- TASK INSTRUCTIONS -
Among the entries below, how many lines hold the word "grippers"? Reply with the number only.
——————————
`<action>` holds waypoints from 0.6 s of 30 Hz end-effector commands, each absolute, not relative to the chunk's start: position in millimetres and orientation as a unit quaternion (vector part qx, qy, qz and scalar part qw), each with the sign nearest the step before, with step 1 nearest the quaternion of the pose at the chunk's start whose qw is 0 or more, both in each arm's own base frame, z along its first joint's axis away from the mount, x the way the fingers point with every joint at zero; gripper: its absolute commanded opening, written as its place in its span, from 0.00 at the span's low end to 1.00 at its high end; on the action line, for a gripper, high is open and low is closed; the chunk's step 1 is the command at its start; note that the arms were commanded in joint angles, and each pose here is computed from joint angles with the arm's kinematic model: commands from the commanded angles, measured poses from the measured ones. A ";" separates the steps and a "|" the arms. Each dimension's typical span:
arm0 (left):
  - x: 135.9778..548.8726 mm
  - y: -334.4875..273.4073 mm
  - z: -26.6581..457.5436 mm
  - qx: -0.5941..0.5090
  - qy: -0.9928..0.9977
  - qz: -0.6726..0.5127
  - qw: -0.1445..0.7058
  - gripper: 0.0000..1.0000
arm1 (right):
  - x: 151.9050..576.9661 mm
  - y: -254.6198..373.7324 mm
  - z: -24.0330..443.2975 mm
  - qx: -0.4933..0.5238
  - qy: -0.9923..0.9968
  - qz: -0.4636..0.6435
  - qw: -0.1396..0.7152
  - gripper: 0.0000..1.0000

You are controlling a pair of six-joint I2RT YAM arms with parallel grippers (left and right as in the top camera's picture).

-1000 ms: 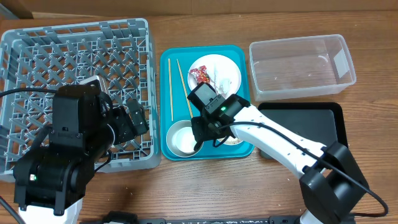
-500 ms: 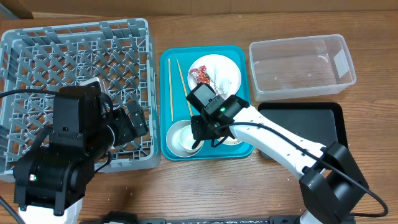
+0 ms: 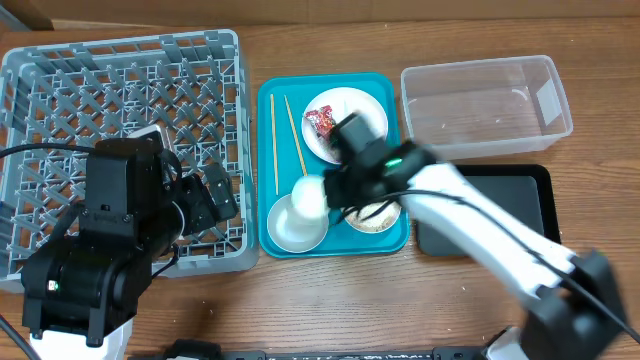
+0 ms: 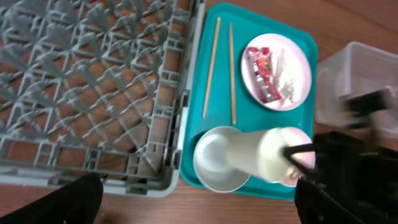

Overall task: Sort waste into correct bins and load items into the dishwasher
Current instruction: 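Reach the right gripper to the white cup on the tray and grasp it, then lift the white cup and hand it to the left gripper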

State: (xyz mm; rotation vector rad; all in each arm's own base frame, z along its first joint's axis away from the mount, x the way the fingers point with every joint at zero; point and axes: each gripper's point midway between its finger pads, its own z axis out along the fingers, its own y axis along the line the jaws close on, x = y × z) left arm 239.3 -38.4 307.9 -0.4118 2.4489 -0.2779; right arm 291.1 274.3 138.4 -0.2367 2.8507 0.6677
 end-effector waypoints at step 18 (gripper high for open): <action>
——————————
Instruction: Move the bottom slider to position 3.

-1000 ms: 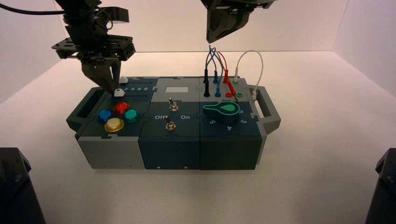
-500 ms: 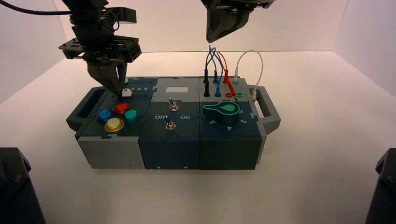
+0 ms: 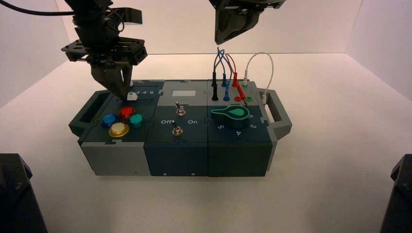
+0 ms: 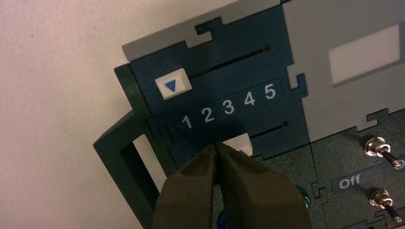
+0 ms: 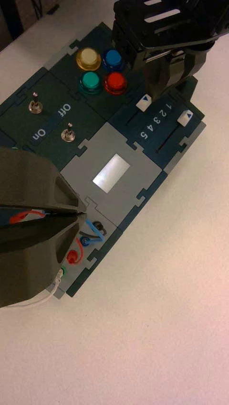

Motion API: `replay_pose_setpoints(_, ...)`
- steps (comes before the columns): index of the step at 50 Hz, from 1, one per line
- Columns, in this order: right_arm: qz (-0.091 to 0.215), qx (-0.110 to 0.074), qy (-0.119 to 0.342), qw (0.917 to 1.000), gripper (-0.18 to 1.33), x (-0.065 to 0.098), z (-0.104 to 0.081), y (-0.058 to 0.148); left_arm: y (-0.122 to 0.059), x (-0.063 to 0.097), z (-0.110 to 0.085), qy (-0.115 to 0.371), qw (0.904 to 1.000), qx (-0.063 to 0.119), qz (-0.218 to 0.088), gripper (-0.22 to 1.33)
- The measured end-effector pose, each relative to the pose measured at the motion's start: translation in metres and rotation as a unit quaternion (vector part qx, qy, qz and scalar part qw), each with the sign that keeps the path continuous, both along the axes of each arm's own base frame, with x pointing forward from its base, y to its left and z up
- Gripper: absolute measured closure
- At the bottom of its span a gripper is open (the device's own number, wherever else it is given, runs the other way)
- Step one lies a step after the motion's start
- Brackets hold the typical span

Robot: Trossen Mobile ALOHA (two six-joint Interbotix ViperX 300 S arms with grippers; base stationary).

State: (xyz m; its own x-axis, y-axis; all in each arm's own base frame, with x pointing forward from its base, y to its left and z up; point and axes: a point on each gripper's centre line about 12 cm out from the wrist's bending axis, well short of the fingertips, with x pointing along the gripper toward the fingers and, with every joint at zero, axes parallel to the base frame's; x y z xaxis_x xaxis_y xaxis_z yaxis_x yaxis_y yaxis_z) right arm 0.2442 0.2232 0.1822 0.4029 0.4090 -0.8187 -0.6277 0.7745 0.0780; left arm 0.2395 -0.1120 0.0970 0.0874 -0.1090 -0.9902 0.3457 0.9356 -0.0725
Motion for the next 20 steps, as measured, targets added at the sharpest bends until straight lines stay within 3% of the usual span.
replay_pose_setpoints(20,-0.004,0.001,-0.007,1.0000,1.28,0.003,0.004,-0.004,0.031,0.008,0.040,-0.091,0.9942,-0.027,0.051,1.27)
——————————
- RESPONSE FOR THIS EXERCISE -
2